Dari gambaran di atas dapat disimpulkan bahwa guru sebagai pembimbing
harus mampu menentukan sikap serta mengambil langkah yang akurat dalam
mengatasi anak yang suka melakukan hal negatif. Namun, pengambilan sikap harus
benar-benar memberi dampak positif bagi perkembangan mental serta moral anak
tanpa merugikan anak itu sendiri. Anak pasti berubah asalkan langkah yang dilakukan
memiliki efek yang positif baginya.
103
4.3.3. Hambatan dalam Pembentukan Moral
Setiap hambatan yang dialami oleh guru menjadi bagian dari proses yang
dialami dalam usahanya membentuk moral anak. Salah satu kendala yang dihadapi
adalah dari kepribadian anak itu sendiri. Terkadang anak memiliki keunikan-
keunikan tersendiri yang perlu mendapat perhatian khusus dari guru. Keunikan-
keunikan sifat bawaan anak menjadi bagian tersendiri yang harus dihadapi. Hartman
dalam Prasetyaningsih (2009) menyatakan bahwa setiap anak lahir dengan rangkaian
sifat-sifat kepribadian yang unik. Tentunya sikap-sikap yang ada pada anak sejak
lahir baik itu yang baik maupun yang tidak perlu menjadi perhatian bagi setiap orang
yang menjadi bagain dari proses perkembangan mereka.
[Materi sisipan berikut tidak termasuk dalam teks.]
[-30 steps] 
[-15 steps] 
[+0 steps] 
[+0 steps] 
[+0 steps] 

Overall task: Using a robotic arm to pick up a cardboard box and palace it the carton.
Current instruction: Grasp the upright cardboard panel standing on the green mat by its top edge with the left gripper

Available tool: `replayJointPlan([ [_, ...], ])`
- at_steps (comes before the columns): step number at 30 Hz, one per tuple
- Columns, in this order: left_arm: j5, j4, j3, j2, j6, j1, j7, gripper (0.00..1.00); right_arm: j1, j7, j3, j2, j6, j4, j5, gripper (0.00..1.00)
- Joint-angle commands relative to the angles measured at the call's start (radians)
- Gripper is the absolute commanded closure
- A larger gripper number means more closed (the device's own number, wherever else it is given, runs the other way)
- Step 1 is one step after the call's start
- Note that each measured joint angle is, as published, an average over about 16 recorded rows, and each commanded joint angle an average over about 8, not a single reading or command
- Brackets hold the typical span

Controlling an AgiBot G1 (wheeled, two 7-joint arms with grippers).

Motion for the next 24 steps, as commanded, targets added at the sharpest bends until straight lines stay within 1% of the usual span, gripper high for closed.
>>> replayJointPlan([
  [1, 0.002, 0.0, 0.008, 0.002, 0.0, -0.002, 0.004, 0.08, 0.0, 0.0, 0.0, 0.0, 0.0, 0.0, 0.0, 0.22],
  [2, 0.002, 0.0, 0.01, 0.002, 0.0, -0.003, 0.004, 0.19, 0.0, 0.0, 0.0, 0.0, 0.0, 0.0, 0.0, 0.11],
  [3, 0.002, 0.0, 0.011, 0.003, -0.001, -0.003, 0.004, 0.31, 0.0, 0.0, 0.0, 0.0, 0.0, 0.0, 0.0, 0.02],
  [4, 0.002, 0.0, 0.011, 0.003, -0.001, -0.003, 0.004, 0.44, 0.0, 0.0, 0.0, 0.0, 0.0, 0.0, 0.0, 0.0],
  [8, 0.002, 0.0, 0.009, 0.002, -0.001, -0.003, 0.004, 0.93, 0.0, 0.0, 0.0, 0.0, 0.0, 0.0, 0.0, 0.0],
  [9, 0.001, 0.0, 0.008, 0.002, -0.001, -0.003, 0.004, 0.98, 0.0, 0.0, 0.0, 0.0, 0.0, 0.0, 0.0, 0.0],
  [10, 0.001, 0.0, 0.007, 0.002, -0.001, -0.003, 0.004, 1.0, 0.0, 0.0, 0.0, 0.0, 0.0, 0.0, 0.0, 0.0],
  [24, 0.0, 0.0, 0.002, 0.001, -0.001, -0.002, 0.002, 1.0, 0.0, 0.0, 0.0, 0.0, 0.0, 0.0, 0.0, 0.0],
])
Sifat baik pada anak
tentunya perlu untuk dipertahankan namun sikap yang kurang baik harusnya menjadi
bagian dari tugas orang dewasa dalama hal ini guru untuk mengurangi bahkan
menghilangkan sehingga anak dapat bertumbuh menjadi pribadi yang baik.
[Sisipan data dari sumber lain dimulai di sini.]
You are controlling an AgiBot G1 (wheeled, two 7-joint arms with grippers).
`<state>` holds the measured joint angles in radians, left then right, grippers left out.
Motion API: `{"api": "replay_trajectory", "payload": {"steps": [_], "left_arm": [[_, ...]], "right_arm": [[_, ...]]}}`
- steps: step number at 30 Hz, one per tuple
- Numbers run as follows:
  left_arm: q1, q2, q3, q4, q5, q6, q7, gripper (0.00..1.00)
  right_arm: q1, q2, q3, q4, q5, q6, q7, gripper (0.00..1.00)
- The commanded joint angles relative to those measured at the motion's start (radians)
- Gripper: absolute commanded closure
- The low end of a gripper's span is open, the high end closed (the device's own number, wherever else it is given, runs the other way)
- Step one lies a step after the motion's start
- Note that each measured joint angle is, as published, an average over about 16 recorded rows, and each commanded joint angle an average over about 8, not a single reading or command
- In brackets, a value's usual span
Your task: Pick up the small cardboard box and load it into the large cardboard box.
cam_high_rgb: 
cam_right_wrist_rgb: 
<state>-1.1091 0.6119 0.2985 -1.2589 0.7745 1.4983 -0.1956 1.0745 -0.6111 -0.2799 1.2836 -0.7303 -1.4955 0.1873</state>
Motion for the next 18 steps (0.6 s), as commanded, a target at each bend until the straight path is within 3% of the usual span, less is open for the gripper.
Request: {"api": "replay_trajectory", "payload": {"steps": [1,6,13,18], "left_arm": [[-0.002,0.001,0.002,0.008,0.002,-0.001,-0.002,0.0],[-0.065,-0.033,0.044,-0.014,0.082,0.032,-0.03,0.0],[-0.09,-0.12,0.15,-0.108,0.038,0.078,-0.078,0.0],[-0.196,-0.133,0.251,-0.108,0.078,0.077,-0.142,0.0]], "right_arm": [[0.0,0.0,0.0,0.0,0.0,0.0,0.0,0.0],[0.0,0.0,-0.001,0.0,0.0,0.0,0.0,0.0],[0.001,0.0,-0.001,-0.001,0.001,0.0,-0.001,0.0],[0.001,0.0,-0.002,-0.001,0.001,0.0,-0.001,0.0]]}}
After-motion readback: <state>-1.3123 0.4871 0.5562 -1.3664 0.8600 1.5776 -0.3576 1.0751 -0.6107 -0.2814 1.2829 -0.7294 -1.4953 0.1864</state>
Selain itu, lingkungan juga menjadi bagian yang tidak terlepas dari tumbuh
dan kembang anak. Ketika tidak ada konsistensi antara lingkungan sekolah dan
lingkungan rumah anak dalam memberikan peran mereka untuk mengembangkan
moral anak maka akan terjadi kejanggalan pada anak. Anak-anak akan binggung
mengikuti tindakan atau aturan mana yang baik padahal mereka belum mampu untuk
mengetahui tindakan apa yang dikategorikan benar dan salah. Dibutuhkan sebuah
konsistensi dan pembiasaan-pembiasaan baik yang dilakukan di sekolah maupun di
rumah sehingga anak-anak dapat meniru dan mengikuti nilai-nilai moral yang
diajarkan pada mereka. Untuk itu, pihak sekolah dan orang tua harus benar-benar
dapat bekerja sama untuk menciptakan sebuah suasana lingkungan yang kondusif
bagi anak terkhususnya dalam memberikan nilai-nilai moral pada mereka. Anak
membutuhkan support berupa model, dukungan (motivasi) dan cara membimbing
yang baik dari orang tua maupun guru serta masyarakat sehingga mereka dapat
bertumbuh dan berkembang menjadi manusia yang beakhlak mulia.